What also perplexes me – why is it always down to the women to challenge unconscious bias? I watched the BBC Breakfast covering this story and Suzanna Reid proudly asserted that ‘there is nothing wrong with a boy playing with dolls’ but she was met by a stifled sneer from Bill Turnbull who quickly deflected to a spokesperson from @LetToysBeToys. Even the sample of ‘everydaypeople’ spoken to on the street reflected a very gendered approach – one man said that he didn’t expect a boy to play with Barbie while a young mother (her baby boy in tow) said ‘if he wants a doll, he’ll have a doll!’ Why do men feel they have to police gender?

This also has further implications for the LGBT communities. Men feel they are expected to reinforce the differences between them and women, with gay and bisexual men seeming to blur these boundaries; whether through alternative choice of toys, clothing or employment.

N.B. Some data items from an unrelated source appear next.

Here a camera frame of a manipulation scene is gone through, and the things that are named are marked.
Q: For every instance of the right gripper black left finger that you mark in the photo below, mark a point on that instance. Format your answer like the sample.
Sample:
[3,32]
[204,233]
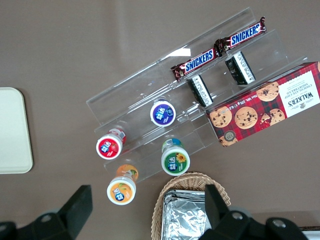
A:
[72,215]

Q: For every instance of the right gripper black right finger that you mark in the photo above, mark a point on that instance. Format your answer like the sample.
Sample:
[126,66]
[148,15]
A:
[220,217]

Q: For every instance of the aluminium foil tray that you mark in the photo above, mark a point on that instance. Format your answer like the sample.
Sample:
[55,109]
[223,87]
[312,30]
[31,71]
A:
[182,217]

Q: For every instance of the light tan wicker basket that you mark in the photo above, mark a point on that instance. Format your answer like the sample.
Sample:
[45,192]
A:
[185,181]

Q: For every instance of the beige plastic serving tray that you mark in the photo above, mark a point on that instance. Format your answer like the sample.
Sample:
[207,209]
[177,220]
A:
[12,130]

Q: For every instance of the orange lid gum bottle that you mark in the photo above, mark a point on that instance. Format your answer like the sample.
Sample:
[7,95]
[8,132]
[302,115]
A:
[121,191]

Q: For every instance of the green lid gum bottle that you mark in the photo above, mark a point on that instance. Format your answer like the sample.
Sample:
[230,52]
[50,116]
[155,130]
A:
[175,161]

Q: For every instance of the red lid gum bottle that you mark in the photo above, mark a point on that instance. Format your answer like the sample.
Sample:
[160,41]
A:
[109,147]

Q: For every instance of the white rectangular snack bin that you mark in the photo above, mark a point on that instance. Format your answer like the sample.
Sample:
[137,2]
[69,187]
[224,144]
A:
[312,236]

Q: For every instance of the red Walkers cookie box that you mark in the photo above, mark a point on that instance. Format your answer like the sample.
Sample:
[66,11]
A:
[262,107]

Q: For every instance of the blue lid gum bottle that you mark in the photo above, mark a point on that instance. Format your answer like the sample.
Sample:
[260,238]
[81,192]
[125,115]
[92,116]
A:
[163,113]

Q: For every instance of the small black white box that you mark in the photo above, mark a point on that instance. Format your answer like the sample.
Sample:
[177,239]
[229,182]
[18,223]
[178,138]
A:
[200,91]
[240,68]

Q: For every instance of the clear acrylic step stand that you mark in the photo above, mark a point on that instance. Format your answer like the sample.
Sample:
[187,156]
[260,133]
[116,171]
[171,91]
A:
[130,95]

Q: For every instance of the Snickers chocolate bar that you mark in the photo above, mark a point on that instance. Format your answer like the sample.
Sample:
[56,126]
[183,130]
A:
[197,61]
[243,36]

The Gay British Crime Survey 2008 conducted by Stonewall highlights that the majority of victims of homophobic hate crime are young gay men, administered by males under the age of 25. For me gendering toys is homophobic and misogynistic, the two often linked. Every gay friend of mine at university had a My Little Pony. In fact when I had my tonsils out as a child I was rewarded with a toy of my choice – and what did I choose? Yes, a My Little Pony. Despite some initial reservations, my parents did not deny their child his wish and I feel that their support for my ‘different’ behaviour has helped my creativity and ability to seek out what I really want in life, rather than what I feel is expected or demanded of me.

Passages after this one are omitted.